Two of Delgaudio’s colleagues on the board, Geary Higgins and Janet Clarke, voted against the sanctions, and both told the Loudoun Times-Mirror that Delgaudio hadn’t been given a fair opportunity to respond. They supported creating a new board committee to investigate, but York and other supervisors felt the grand jury had already covered that ground better than a committee with no subpoena power could.
To revisit some of the biggest allegations made in the grand jury report, which Delgaudio so far has not rebutted:
“Witness testimony indicated Delgaudio specifically instructed his aides not to answer the phones or address constituent concerns, and instead focus on other priorities, to include calling and creating mailings derived from” a political donor list;
Satirical videos by Delgaudio’s Public Advocate “show Delgaudio’s Board of Supervisors aides and others dressed in costume or with bags over their heads during daytime hours;”
“Multiple witnesses testified,” the report said, about “acts of verbal abuse that on multiple occasions brought his aides to tears and led to the departure of several employees;”
The grand jury also found indications of two $5,000 donations to the supervisor, and both times “the $5,000 was not listed on Delgaudio’s campaign finance report.”
This last item was not raised by the board in its discipline of Delgaudio, and Delgaudio’s backers wondered if that was because York had similar reporting problems. York said he did not. He said he reported all of his donations, and told the grand jury that. He said county attorney Jack Roberts advised the board not to deal with the reporting issue, that “It is not a board matter, it is an electoral board matter.” He also denied that the omission from the board discussion had anything to do with his support for the Bi-County Parkway. “There’s not a single ounce of truth in that.”
York also said Delgaudio’s punishment was not indefinite. “If they really have a case,” the chairman said, “they can write it up and submit it to the board. He can have a board member make a motion on his behalf. I don’t think that’s going to happen, but it’s an option.”

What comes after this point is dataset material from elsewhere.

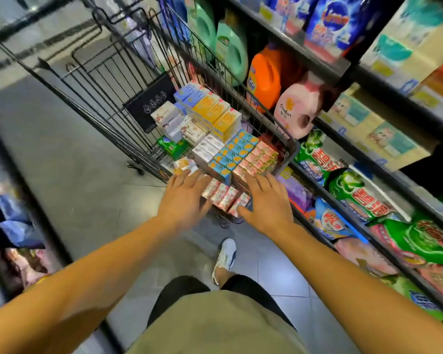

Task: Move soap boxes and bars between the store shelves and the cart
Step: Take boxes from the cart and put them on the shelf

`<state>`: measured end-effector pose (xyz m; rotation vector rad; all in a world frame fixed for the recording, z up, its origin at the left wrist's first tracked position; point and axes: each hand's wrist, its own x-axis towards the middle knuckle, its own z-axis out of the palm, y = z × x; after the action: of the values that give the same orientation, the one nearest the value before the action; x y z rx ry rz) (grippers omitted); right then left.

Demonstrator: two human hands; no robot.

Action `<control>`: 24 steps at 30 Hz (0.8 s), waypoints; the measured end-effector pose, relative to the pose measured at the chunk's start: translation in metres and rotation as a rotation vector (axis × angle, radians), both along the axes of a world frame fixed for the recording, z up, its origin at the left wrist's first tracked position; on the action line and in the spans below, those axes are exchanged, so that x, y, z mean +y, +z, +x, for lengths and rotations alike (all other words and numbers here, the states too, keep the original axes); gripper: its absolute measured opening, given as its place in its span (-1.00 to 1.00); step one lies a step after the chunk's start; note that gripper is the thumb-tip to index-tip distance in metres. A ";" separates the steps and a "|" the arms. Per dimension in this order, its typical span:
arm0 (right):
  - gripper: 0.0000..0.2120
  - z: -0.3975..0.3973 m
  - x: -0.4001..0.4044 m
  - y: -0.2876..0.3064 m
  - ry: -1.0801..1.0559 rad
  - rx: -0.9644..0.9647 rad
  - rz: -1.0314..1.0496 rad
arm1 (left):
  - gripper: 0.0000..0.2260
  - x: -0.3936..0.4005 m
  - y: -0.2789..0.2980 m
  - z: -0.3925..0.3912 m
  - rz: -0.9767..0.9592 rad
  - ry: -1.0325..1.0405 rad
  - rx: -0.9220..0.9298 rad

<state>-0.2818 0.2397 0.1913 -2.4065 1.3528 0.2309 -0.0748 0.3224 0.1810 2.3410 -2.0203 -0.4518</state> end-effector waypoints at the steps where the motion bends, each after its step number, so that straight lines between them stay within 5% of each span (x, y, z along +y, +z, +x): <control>1: -0.19 0.008 -0.010 0.000 -0.006 0.000 0.010 | -0.45 -0.010 0.001 0.008 0.002 -0.002 0.001; 9: -0.21 0.069 -0.074 -0.021 -0.094 -0.042 0.094 | -0.44 -0.090 -0.009 0.082 0.002 -0.056 0.069; 18: -0.25 0.144 -0.152 -0.066 -0.403 -0.066 0.253 | -0.46 -0.223 -0.072 0.166 0.153 -0.178 0.218; 24: -0.24 0.185 -0.199 -0.121 -0.646 -0.081 0.354 | -0.39 -0.286 -0.120 0.191 0.183 -0.084 0.354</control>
<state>-0.0969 0.0402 0.0702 -1.5829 1.7888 0.1732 0.1158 0.0361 0.0614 2.0803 -1.9815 -1.0129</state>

The other option for Delgaudio is the courts, and that could go two ways. First, his lawsuit against the board is pending, and King said he plans to pursue it in hopes of reversing the censure. But John Flannery, a former Democratic candidate for county prosecutor, said that “the law says a legislative chamber gets to police its own,” and that “even now, he says he has a defense but it goes unstated.” He said Delgaudio “has every right to pursue a court case … but I think the outcome, sooner or later, is fairly predictable.”
That leaves the other court avenue, in which some Sterling residents are seeking to recall Delgaudio. This would not result in a public vote, but instead a petition to circuit court, where under Virginia law he would be entitled to a jury trial on the issue of “neglect of duty, misuse of office, or incompetence in the performance of duties” if those acts had “a material adverse effect upon the conduct of the office.”
For the Loudoun circuit court to accept the petition, recall supporters must get the signatures of ten percent of those who voted in the last Sterling district election in 2011, which would be 537 signatures (5,365 votes). Then a trial would be held, with the Commonwealth’s Attorney representing those supporting the recall. Loudoun Commonwealth’s Attorney Jim Plowman already recused himself from the grand jury investigation, and might do so again if the court accepted the petition. And if that case proceeded, Delgaudio might finally get his full day in court. But then, it would be to save his job, not just his office budget.